In a typically thoughtful post, Ed Felten challenges the gloomy conclusions some people have drawn from the Radiohead ‘choose your own price’ strategy for their latest album.
Comscore released data claiming that 62% of customers set their price at zero, with the remaining 38% setting an average price of $6, which comes to an average price of $2.28 per customer.
Ed points to a basic economic point missing in this debate: Lower average price does not imply lower profit.
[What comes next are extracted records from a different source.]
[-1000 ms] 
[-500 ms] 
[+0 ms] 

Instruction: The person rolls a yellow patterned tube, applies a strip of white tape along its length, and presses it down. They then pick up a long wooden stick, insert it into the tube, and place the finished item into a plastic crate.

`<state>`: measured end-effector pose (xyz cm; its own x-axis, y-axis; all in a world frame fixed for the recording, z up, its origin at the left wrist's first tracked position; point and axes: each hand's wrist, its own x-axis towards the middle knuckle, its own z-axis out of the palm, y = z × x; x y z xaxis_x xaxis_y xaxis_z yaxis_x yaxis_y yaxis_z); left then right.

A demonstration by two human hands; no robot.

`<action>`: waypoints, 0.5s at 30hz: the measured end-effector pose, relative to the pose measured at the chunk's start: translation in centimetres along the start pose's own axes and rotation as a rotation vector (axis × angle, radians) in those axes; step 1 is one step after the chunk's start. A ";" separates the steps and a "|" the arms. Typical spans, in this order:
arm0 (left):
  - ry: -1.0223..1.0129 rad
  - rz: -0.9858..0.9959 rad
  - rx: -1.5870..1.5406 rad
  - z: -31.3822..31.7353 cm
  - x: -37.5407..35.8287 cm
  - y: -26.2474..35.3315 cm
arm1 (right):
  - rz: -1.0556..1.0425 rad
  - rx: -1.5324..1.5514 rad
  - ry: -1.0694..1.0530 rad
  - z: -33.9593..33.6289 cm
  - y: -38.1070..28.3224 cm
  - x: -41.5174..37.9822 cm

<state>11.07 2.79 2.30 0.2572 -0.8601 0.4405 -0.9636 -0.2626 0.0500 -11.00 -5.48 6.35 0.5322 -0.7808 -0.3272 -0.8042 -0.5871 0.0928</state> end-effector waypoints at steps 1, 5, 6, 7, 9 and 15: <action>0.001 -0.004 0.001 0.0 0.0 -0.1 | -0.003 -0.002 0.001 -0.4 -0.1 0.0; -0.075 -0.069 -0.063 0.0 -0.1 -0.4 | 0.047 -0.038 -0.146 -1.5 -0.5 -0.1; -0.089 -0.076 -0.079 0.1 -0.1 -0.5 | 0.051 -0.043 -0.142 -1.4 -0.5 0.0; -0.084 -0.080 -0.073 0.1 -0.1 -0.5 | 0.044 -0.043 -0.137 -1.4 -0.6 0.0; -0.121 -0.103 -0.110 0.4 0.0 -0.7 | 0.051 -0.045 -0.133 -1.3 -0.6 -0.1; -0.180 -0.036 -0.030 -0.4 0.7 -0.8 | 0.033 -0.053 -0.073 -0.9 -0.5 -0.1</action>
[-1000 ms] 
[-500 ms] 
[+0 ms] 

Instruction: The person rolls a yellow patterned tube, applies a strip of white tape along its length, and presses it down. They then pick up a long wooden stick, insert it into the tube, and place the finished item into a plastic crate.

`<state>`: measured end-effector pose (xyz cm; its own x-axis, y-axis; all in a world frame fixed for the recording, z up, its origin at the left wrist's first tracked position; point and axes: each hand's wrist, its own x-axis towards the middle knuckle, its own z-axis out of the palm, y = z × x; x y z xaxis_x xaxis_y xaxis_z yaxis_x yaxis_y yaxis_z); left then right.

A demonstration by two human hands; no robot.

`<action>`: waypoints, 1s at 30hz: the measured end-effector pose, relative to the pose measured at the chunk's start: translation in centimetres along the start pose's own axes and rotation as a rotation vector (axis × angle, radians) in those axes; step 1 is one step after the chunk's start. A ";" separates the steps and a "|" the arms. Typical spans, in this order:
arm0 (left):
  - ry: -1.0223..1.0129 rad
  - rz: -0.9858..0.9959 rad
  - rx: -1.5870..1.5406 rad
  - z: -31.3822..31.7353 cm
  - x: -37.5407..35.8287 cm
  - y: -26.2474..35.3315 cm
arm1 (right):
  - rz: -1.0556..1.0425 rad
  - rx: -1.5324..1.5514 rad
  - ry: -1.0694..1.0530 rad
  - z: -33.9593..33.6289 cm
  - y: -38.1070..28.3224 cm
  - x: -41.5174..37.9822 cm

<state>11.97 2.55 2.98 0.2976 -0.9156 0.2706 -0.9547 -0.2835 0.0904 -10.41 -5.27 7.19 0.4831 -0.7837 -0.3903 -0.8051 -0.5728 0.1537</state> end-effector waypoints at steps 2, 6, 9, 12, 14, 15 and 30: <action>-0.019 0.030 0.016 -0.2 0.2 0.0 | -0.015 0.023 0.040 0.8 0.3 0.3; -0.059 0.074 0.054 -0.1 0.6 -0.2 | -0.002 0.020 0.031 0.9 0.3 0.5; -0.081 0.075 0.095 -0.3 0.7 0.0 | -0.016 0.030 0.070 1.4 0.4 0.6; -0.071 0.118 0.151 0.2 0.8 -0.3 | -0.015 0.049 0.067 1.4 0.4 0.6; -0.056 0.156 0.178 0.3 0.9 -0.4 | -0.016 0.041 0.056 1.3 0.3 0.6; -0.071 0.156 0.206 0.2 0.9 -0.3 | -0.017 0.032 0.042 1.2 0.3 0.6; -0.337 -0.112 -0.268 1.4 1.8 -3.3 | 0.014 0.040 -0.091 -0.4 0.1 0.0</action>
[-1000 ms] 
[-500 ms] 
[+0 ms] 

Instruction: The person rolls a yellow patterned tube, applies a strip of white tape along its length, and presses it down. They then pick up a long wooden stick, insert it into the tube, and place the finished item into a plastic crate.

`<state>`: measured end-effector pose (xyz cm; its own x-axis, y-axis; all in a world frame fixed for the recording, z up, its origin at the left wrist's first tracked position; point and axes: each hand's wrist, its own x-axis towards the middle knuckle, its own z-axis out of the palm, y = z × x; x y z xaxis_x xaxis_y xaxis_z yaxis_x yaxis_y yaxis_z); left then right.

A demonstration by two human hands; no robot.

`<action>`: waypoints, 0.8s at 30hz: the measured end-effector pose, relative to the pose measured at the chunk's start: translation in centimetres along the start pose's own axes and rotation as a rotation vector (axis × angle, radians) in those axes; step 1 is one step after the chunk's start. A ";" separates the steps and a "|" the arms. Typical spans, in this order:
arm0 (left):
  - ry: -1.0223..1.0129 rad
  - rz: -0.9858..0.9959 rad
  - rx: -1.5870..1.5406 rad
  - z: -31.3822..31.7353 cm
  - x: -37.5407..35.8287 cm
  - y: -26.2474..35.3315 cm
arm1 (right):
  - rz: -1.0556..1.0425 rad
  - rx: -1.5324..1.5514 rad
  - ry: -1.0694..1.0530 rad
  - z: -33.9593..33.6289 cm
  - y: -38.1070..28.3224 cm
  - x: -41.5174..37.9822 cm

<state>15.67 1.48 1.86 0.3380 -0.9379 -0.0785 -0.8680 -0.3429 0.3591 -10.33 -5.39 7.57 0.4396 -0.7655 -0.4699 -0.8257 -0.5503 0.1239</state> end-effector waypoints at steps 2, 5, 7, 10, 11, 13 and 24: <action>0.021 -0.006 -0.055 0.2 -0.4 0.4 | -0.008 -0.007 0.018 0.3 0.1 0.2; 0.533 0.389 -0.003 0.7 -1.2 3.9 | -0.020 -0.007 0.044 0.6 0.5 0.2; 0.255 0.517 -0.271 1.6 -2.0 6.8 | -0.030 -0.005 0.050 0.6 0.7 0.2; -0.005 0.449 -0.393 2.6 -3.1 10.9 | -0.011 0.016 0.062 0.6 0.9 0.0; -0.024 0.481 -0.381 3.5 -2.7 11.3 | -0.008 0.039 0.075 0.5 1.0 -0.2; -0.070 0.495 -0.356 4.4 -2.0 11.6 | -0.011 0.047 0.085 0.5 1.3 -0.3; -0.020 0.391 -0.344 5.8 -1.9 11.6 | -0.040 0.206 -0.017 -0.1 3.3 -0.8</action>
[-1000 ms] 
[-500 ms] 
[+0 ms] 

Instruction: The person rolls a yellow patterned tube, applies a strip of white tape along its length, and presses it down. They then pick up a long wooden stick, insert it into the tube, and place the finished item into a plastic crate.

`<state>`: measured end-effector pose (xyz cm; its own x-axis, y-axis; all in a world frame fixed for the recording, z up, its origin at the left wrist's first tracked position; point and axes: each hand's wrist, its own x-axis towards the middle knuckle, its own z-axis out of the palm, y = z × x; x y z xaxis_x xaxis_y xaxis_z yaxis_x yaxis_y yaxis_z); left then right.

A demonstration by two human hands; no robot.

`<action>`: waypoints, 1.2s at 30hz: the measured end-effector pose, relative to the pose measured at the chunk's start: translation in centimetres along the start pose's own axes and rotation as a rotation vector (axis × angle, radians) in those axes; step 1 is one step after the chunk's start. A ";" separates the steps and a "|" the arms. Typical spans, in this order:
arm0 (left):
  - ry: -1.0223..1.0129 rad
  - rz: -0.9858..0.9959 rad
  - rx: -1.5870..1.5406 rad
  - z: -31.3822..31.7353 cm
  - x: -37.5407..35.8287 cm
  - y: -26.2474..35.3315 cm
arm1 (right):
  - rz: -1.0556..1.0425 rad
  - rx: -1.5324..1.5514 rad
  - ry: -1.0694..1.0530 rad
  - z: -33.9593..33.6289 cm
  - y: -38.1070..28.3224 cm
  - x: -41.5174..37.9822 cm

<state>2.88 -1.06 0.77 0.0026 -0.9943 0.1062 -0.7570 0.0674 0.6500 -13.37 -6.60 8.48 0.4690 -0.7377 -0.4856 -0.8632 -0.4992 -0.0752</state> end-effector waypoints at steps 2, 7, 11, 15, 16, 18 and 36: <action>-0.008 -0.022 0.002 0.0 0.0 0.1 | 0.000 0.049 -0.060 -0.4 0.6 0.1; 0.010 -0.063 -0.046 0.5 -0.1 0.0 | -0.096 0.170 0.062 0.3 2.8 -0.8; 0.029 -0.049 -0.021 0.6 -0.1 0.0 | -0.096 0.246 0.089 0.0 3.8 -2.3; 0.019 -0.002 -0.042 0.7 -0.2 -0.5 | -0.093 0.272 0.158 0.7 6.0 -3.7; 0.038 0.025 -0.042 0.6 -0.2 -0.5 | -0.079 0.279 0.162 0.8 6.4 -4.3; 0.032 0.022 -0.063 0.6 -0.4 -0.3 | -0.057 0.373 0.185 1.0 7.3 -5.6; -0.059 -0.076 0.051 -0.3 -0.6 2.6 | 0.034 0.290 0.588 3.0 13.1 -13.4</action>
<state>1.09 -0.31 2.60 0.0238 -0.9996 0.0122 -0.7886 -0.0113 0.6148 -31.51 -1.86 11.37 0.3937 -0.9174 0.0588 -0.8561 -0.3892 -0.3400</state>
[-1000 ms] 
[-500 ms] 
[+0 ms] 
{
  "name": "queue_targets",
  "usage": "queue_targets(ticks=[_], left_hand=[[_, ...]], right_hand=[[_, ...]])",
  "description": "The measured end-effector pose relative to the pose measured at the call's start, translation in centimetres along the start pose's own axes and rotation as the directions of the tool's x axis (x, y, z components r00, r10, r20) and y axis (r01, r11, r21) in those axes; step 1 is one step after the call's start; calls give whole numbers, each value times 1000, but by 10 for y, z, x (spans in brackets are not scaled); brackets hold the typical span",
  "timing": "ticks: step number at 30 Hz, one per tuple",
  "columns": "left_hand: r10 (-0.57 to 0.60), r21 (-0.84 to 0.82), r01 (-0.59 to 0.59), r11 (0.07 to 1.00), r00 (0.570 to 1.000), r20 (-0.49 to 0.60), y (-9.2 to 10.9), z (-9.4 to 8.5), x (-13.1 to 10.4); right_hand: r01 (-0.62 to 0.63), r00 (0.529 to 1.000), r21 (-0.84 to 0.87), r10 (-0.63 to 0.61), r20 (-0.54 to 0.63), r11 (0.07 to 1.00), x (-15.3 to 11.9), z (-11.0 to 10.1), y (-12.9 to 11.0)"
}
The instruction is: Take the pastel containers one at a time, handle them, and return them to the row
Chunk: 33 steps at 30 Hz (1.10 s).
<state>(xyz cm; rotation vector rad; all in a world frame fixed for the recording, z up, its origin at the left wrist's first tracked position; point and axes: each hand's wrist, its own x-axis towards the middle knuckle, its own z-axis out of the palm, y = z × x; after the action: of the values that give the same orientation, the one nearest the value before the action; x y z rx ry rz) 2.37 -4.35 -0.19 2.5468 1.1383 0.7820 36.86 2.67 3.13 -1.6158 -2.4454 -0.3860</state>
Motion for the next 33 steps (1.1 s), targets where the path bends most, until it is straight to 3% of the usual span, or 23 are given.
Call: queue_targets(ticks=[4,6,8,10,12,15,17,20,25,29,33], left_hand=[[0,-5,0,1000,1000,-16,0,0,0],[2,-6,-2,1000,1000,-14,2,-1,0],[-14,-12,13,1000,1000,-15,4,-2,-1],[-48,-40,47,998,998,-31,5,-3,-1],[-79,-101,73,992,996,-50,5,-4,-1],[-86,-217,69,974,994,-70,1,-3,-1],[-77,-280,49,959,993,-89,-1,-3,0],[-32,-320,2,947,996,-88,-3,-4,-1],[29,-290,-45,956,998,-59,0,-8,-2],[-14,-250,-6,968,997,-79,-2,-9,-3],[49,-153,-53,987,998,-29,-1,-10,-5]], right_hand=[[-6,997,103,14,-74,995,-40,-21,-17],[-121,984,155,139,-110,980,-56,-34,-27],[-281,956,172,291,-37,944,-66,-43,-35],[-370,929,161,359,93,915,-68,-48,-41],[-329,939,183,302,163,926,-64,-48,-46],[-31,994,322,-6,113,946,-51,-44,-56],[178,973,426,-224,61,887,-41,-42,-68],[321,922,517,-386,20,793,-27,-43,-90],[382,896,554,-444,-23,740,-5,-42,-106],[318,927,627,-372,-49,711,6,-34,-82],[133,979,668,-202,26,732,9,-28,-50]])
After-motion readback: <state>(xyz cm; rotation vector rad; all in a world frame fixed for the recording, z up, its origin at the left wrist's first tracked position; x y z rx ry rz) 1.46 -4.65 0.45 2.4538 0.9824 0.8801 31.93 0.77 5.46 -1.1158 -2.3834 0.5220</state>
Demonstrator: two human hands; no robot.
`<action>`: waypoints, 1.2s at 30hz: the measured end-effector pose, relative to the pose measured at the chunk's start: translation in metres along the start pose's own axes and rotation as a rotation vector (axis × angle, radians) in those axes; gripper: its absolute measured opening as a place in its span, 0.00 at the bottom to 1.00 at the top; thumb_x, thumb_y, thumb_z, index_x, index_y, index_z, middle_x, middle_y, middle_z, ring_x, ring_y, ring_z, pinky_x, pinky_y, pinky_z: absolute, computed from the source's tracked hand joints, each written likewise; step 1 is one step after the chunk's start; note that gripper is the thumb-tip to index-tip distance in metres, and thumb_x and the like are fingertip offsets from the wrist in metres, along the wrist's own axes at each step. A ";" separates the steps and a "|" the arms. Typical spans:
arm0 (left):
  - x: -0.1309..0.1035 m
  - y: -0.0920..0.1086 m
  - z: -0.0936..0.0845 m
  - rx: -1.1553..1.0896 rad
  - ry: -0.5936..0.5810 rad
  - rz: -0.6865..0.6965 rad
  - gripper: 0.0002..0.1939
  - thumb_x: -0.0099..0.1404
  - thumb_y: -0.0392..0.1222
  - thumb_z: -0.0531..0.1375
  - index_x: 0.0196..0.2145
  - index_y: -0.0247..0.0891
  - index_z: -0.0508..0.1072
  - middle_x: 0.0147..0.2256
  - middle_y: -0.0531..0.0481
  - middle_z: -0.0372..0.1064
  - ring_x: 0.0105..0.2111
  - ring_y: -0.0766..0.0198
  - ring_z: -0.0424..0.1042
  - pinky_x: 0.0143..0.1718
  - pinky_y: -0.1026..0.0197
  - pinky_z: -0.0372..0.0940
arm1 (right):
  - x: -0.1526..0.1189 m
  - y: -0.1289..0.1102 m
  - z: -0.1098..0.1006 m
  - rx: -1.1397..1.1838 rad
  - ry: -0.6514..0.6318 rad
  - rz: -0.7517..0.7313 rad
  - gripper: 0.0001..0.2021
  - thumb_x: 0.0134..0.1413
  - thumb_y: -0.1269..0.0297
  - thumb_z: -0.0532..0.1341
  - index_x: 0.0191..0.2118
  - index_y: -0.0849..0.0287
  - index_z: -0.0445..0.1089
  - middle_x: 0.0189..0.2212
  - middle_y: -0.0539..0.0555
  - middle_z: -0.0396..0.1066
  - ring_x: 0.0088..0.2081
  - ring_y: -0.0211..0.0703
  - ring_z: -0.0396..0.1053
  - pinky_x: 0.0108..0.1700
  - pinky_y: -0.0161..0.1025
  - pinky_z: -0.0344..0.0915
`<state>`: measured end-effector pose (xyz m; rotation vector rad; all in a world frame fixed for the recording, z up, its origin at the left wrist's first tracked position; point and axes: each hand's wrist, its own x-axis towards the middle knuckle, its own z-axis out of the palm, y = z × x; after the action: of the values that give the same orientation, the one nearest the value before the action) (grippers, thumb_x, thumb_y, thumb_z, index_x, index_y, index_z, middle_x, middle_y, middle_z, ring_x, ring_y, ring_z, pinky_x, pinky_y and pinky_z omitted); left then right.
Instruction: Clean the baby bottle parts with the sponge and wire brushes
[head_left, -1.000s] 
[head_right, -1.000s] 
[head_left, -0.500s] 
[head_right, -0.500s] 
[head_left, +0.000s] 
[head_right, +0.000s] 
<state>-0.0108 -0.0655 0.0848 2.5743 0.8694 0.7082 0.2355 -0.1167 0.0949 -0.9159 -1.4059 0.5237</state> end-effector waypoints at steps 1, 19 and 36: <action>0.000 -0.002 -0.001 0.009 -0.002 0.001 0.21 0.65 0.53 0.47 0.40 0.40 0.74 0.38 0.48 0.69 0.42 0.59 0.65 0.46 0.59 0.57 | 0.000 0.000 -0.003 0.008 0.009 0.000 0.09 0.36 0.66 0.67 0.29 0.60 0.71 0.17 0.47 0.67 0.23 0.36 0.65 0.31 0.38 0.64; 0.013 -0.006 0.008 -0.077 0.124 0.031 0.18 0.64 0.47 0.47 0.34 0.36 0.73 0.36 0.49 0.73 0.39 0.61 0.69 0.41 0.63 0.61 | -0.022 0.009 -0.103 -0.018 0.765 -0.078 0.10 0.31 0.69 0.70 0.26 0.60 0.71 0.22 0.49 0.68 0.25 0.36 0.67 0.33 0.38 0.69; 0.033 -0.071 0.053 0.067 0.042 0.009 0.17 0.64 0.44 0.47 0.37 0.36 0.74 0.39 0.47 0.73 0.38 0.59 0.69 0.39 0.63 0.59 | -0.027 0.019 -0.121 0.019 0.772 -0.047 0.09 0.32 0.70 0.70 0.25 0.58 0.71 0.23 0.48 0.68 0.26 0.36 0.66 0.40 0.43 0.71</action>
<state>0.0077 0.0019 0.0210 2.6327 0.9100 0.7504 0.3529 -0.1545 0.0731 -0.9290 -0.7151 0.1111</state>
Radiohead may well be making more money because the price is lower.
To see why this might be true, imagine that there are 10 customers willing to pay $10 for your album, 100 customers willing to pay only $2, and 1000 customers who will only listen if the price is zero. (For simplicity assume the cost of producing an extra copy is zero.) If you price the album at $10, you get ten buyers and make $100. If you price it at $2, you get 110 buyers and make $220. Lowering the price makes you more money.
Or you can ask each customer to name their own price, with a minimum of $2. If all customers pay their own valuation, then you get $10 from 10 customers and $2 from 100 customers, for a total of $300. You get perfect price discrimination — each customer pays his own valuation — which extracts the maximum possible revenue from these 110 customers.
Of course, in real life some customers who value the album at $10 will name a price of $2, so your revenue won’t reach the full $300. But if even one customer pays more than $2, you’re still better off than you’d be with any fixed price. Your price discrimination is imperfect, but it’s still better than not discriminating at all.
Now imagine that you can extract some nonzero amount of revenue from the customers who aren’t willing to pay at all, perhaps because because listening will make them more likely to buy your next album or recommend it to their friends. If you keep the name-your-own-price deal, and remove the $2 minimum, then you’ll capture this value because customers can name a price of zero. Some of the $10-value or $2-value people might also name a price of zero, but if not too many do so you might be better off removing the minimum and capturing some value from every customer….
What the discussion about this misses is the change in the cost-structure of music. Some time ago, William Fisher published an analysis of the cost structure of a CD. It turns out that distribution and retailing accounts for nearly half the cost, with artists getting only 12 per cent. Take out the costs of physical distribution and you have a very different picture.